Action item: Report only how many lines in the material contain "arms".

Data shown:
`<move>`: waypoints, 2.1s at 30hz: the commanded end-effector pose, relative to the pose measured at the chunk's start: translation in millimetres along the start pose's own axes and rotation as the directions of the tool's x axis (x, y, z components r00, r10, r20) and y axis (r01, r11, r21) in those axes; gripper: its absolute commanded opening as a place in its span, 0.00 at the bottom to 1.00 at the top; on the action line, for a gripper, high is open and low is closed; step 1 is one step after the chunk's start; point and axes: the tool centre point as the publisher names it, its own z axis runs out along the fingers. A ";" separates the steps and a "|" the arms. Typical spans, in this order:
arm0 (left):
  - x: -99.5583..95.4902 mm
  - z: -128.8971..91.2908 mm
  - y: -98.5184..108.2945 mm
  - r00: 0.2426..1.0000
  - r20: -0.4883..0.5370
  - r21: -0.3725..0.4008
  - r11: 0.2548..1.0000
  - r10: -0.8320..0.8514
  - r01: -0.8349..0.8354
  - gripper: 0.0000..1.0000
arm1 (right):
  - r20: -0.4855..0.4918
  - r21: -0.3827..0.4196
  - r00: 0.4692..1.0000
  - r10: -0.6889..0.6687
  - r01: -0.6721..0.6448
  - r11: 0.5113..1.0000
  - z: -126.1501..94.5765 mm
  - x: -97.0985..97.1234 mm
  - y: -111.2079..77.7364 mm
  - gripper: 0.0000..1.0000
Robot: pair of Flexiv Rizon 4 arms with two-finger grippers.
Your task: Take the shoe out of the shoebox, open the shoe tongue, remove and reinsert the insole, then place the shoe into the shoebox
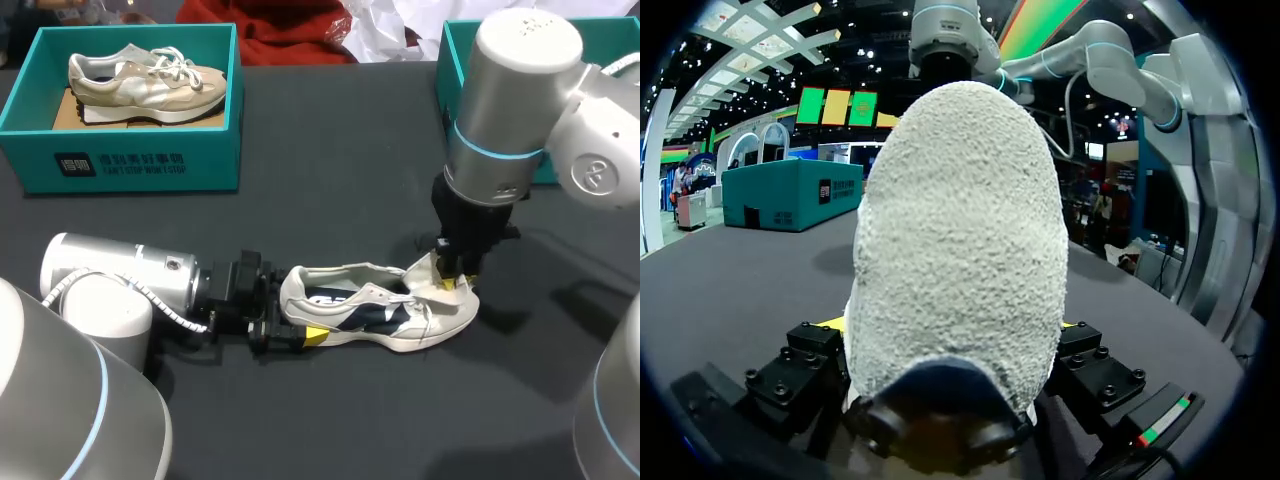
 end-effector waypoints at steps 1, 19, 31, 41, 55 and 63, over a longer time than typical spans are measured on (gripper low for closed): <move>1.5 2.0 3.8 1.000 -0.001 -0.002 1.000 0.000 0.000 0.00 | 0.025 0.000 0.999 0.021 -0.021 1.000 0.6 -1.9 1.5 0.32; 1.5 2.0 3.8 1.000 -0.001 -0.002 1.000 0.000 0.000 0.00 | 0.175 -0.034 0.977 0.119 -0.115 0.993 -29.2 -27.8 -3.1 0.38; 1.5 2.0 3.8 1.000 -0.001 -0.002 1.000 0.000 0.000 0.00 | 0.202 -0.102 0.979 -0.001 0.022 0.995 -91.1 -5.2 -13.9 0.38; 1.5 2.0 3.8 1.000 -0.001 -0.002 1.000 0.000 0.000 0.00 | 0.210 -0.099 0.954 -0.212 0.236 0.967 -127.9 26.3 -15.0 0.34; 1.5 2.0 3.8 1.000 -0.001 -0.002 1.000 0.000 0.000 0.00 | 0.211 -0.010 0.726 -0.655 0.671 0.741 -135.5 111.2 -17.8 0.00; 1.5 2.0 3.8 1.000 -0.001 -0.002 1.000 0.000 0.000 0.00 | 0.253 -0.060 0.480 -0.840 0.874 0.482 -134.7 141.5 -37.3 0.00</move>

Worked solution: 2